The other day, some land drawings came across my desk that showed an outline for "Lake Etowah" (for lack of a better name) up in the Rome area. The urban encroachment in the last 50 years makes that dream about a hundred times less likely than the original Lake Lanier given the amount of land that would have to be condemned now. Still, somebody awhile back thunk it and it seems like it would've been a good idea today.

I also once saw aereal photos of Lanier before it was Lanier. I don't see what the big deal was... a couple of barns and a country store. Still down there I suppose.


----------



## Road Guy (Oct 23, 2007)

There is also an old truss bridge down about 110 feet, they couldnt get it removed before it started filling up.

my grandfather took a bunch of pictures as the lake was filling up, they are all slides, but pretty neat to look at, if I had more free time I would get them scanned and print some of them.


----------



## roadwreck (Oct 24, 2007)

Road Guy said:


> There is also an old truss bridge down about 110 feet, they couldnt get it removed before it started filling up.
> my grandfather took a bunch of pictures as the lake was filling up, they are all slides, but pretty neat to look at, if I had more free time I would get them scanned and print some of them.


Maybe we will get to see this bridge again shortly.


----------



## Road Guy (Oct 24, 2007)

HA!

I didnt think about that......


----------



## Guest (Nov 1, 2007)

The Army Corps of Engineers is going to recommend a 16% reduction of flow to the Apalachicola River. That will fix your problem! :screwloose:

:Locolaugh: :Locolaugh:

Corps to request less water for Apalachicola

JR


----------



## Road Guy (Nov 3, 2007)

The COE aint what they used to be, they just need to have the minimum formula for discharge:

Volume of water in = Volume of water out

currently its:

3*(Volume of water in) = Volume of water out

Even an idiot politician &amp; environmentalist should agree on that!
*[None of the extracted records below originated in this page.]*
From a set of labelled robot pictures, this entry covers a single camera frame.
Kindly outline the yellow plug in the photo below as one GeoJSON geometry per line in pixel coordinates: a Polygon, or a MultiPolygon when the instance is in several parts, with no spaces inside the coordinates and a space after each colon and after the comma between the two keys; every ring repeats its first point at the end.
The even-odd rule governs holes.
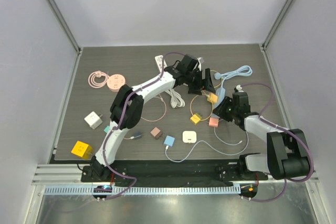
{"type": "Polygon", "coordinates": [[[218,96],[216,94],[210,93],[207,95],[207,101],[212,104],[215,104],[218,101],[218,96]]]}

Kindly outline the blue power strip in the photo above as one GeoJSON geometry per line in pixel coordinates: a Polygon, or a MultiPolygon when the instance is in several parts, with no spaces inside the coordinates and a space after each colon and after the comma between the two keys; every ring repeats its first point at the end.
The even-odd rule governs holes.
{"type": "Polygon", "coordinates": [[[221,102],[224,100],[225,98],[225,93],[226,93],[226,89],[223,88],[223,87],[219,87],[217,90],[216,90],[216,95],[218,96],[218,100],[217,102],[214,104],[214,109],[216,109],[220,104],[221,102]]]}

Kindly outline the pink plug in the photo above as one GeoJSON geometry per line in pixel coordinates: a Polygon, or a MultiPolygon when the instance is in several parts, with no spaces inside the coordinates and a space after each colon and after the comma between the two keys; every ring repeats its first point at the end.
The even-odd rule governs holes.
{"type": "Polygon", "coordinates": [[[208,126],[217,128],[219,124],[219,118],[210,117],[208,120],[208,126]]]}

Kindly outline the yellow usb charger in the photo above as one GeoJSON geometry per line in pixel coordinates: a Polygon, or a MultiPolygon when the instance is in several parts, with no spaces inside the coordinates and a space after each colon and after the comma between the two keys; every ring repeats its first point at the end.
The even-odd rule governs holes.
{"type": "Polygon", "coordinates": [[[194,124],[197,125],[199,122],[202,121],[202,116],[199,115],[198,113],[195,113],[191,116],[190,121],[194,124]]]}

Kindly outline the white wall adapter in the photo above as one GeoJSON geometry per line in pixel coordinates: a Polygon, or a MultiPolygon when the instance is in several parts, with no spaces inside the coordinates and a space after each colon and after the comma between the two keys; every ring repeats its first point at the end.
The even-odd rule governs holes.
{"type": "Polygon", "coordinates": [[[186,144],[194,144],[197,141],[197,133],[195,131],[183,131],[182,141],[186,144]]]}

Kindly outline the white power strip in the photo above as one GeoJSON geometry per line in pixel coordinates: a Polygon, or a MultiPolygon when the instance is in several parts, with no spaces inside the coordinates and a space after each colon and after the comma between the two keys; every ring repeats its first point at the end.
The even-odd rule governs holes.
{"type": "Polygon", "coordinates": [[[162,63],[163,56],[162,55],[155,56],[154,59],[155,59],[155,62],[156,62],[156,65],[157,65],[157,68],[158,68],[159,72],[162,72],[162,70],[164,68],[163,67],[164,64],[162,63]]]}

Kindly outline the light blue charger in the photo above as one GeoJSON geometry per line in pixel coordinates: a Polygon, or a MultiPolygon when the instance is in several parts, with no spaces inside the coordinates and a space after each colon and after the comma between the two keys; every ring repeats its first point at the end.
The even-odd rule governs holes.
{"type": "Polygon", "coordinates": [[[174,142],[175,142],[175,138],[167,135],[163,144],[166,146],[166,148],[169,148],[173,146],[174,142]]]}

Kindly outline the small pink charger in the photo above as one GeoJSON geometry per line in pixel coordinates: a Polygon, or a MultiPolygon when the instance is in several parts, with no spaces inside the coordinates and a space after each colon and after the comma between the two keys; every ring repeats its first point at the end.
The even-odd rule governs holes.
{"type": "Polygon", "coordinates": [[[155,127],[150,134],[158,140],[163,135],[163,132],[158,127],[155,127]]]}

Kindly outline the dark grey charger plug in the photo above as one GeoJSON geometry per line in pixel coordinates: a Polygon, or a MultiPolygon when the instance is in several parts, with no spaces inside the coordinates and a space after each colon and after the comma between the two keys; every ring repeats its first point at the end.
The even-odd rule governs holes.
{"type": "Polygon", "coordinates": [[[141,138],[142,137],[142,133],[141,132],[135,132],[134,134],[133,134],[133,138],[134,139],[138,139],[138,138],[141,138]]]}

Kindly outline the round pink power socket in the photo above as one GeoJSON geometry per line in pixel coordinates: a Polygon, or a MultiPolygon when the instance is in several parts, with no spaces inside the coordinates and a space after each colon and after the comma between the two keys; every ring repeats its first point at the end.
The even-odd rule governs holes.
{"type": "Polygon", "coordinates": [[[107,87],[112,92],[118,92],[125,83],[125,77],[121,74],[113,74],[107,79],[107,87]]]}

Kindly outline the white cube plug adapter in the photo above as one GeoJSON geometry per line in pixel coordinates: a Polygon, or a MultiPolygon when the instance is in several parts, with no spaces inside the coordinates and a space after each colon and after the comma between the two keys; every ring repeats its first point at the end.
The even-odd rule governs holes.
{"type": "Polygon", "coordinates": [[[98,115],[96,112],[90,112],[85,118],[84,121],[89,125],[89,127],[95,130],[102,124],[101,116],[98,115]]]}

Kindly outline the yellow cube plug adapter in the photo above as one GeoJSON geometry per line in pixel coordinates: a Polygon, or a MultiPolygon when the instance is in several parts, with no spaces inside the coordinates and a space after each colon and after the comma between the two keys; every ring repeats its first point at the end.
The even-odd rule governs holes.
{"type": "Polygon", "coordinates": [[[92,154],[92,146],[82,141],[77,141],[71,153],[85,160],[89,160],[92,154]]]}

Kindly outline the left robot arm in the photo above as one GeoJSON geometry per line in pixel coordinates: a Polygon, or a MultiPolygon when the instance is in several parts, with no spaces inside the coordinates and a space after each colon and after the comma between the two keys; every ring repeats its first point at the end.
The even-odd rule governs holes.
{"type": "Polygon", "coordinates": [[[91,159],[93,176],[100,182],[111,177],[110,165],[128,131],[140,121],[143,106],[155,96],[177,86],[187,85],[189,94],[201,95],[202,91],[215,93],[211,70],[199,69],[199,61],[185,54],[172,66],[163,67],[160,74],[137,86],[123,85],[110,108],[109,131],[96,154],[91,159]]]}

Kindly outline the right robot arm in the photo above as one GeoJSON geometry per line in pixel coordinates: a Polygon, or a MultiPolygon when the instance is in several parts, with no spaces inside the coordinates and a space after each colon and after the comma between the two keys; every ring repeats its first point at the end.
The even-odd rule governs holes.
{"type": "Polygon", "coordinates": [[[241,164],[236,169],[241,179],[250,179],[255,172],[292,182],[305,182],[312,176],[313,160],[304,132],[281,127],[252,112],[246,92],[224,97],[213,113],[266,143],[266,154],[250,153],[239,157],[241,164]]]}

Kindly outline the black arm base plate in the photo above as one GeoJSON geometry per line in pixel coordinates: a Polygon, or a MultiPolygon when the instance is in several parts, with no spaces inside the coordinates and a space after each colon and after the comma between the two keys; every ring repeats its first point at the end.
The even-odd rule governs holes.
{"type": "Polygon", "coordinates": [[[263,172],[245,170],[238,159],[195,159],[181,163],[168,160],[119,160],[112,163],[111,168],[121,176],[113,175],[110,169],[93,161],[83,167],[81,181],[109,182],[115,178],[118,186],[126,186],[132,180],[124,176],[130,176],[137,178],[138,187],[183,187],[193,182],[208,185],[211,182],[268,179],[263,172]]]}

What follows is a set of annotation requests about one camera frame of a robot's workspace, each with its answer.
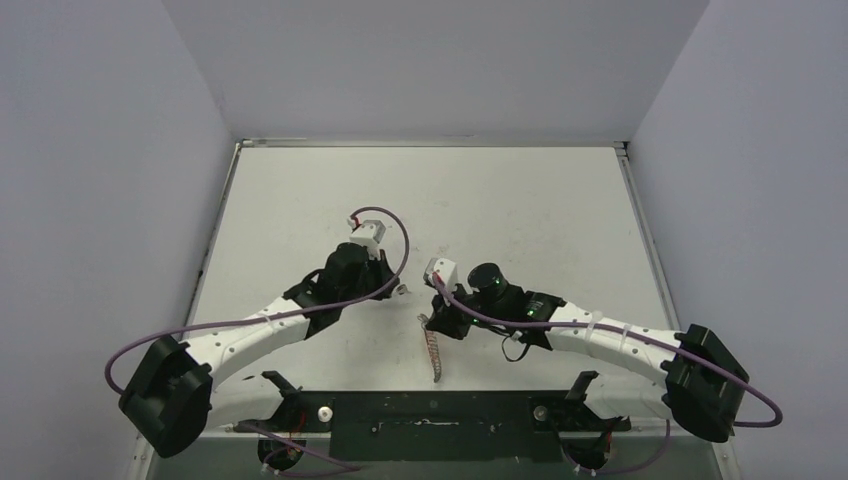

up here we are starting a black market campaign to get everyone in atlanta to go by once a week and take 50 gallons out of the river below the dam.


----------



## Guest (Nov 16, 2007)

^^^ It looks like the COE request was approved today. You get your 16% diversion. I hope you are happy now!!!

Apalchicola flow being reduced now

(all said tongue in cheek) 

JR


----------



## Wolverine (Nov 16, 2007)

Oh yeah, now that the topic got bumped, that reminds me...

I was down by the Hooch a week ago at the GA 400 crossing and it was up to the banks, full flow. Then again two nights later, same thing. Seems the Corps wanted to boost some of the reserves downstream and so they let loose.

And I don't now if I mentioned elsewhere but I was up in N.Ga. at the Georgia Power controlled lakes earlier in the month and they were full. Well, two inches low. Damn Corps. When I invent the static generator and make a billion dollars, I'm going to buy a place up there.


----------



## Slugger926 (Nov 17, 2007)

I would have mine pulling the boat. J/K

I would have the kids in the tube 400 yards out in the lake throwing marks for my dog.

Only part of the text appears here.